I have found movies mainly focused on the intricate story of two lovers  involved  in terrible crimes. The main character, Katerina is introduced as a young woman yawing about her house in solitude, but the passage from Katerina’s free simple childhood to her oppressive adult life as a married woman is missing. 

Quite good the presentation of the Russian social background in the 19th century, in particular the women’s conditions. Katerina’s tragedy is widely presented reporting the convicts’ sufferings during the march in Siberia and her desperation on the ferry. Very interesting the procession in the night of the monstrous murder of the child: terrific the contrast between the sacred and the sinful.

The movies are very valuable for scenes and costumes, which can be well appreciated by people who live so far from a land so wide and rich with natural beauties and traditions.

Leskov, anyway, gave a picture of contemporary Russian society in a literary form which goes further deeply inside a reality you can see from outside.

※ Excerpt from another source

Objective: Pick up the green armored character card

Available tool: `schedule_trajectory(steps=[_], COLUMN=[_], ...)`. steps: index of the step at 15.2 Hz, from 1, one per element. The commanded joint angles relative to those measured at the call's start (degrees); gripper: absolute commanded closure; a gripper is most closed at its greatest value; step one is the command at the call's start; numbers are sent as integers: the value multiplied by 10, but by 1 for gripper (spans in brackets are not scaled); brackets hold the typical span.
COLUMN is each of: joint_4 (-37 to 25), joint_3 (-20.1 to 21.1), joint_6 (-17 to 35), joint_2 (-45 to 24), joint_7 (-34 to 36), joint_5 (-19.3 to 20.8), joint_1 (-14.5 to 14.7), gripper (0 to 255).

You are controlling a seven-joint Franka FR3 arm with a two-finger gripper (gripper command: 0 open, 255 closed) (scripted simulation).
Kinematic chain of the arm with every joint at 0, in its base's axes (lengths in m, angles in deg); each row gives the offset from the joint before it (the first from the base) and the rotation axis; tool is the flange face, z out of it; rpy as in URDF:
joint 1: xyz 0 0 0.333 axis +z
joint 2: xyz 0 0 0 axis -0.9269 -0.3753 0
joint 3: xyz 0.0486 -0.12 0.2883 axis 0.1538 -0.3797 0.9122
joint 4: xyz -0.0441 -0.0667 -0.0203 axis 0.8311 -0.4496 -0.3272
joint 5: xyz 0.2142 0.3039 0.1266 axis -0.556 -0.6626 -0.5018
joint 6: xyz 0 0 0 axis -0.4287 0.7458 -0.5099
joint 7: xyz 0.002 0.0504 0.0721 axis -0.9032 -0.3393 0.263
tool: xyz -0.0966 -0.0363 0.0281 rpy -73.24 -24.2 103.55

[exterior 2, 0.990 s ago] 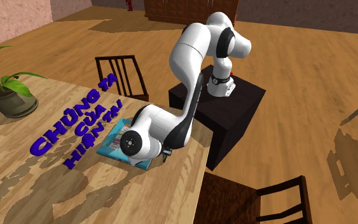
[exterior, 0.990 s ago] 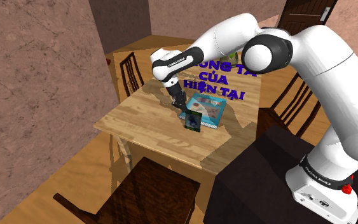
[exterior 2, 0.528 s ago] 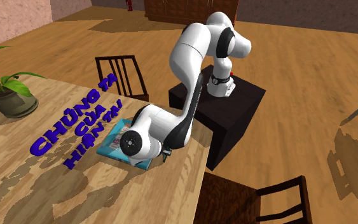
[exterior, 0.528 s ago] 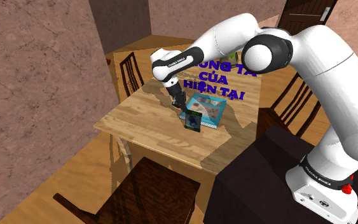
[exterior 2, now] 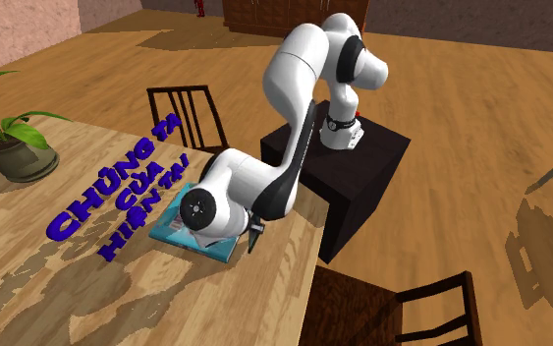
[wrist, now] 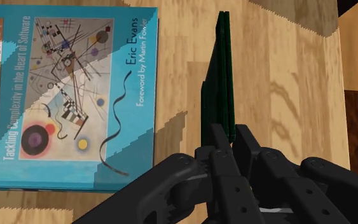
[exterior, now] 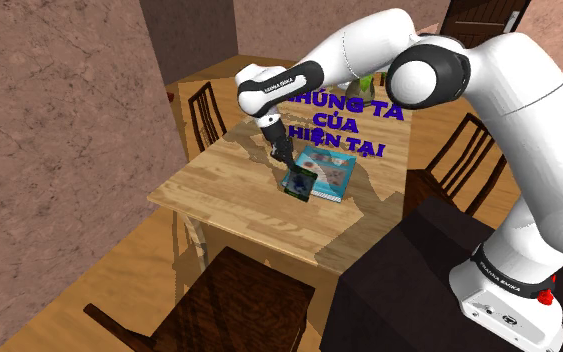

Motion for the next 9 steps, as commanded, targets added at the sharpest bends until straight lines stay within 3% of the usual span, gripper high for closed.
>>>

Obviously, a reading of the tale in mother tongue would allow the reader to enjoy further more Leskov’s richness and creativity in the use of the language.



1. Leskov N. The Enchanted Wanderer and other stories / Translated from the Russian by George H. Hanna. Moscow: Foreign Languages Publishing House, 1956. 346 p. 


Сведения об авторе:

Фуско Амедея – магистр филологии, учитель английского языка общеобразовательной школы города Аккадии (Аккадия, Италия).

Data about the author:

Fusco Amedea – Master of Philology, English teacher at Secondary School first degree Istituto Comprensivo Accadia (Accadia, Italy).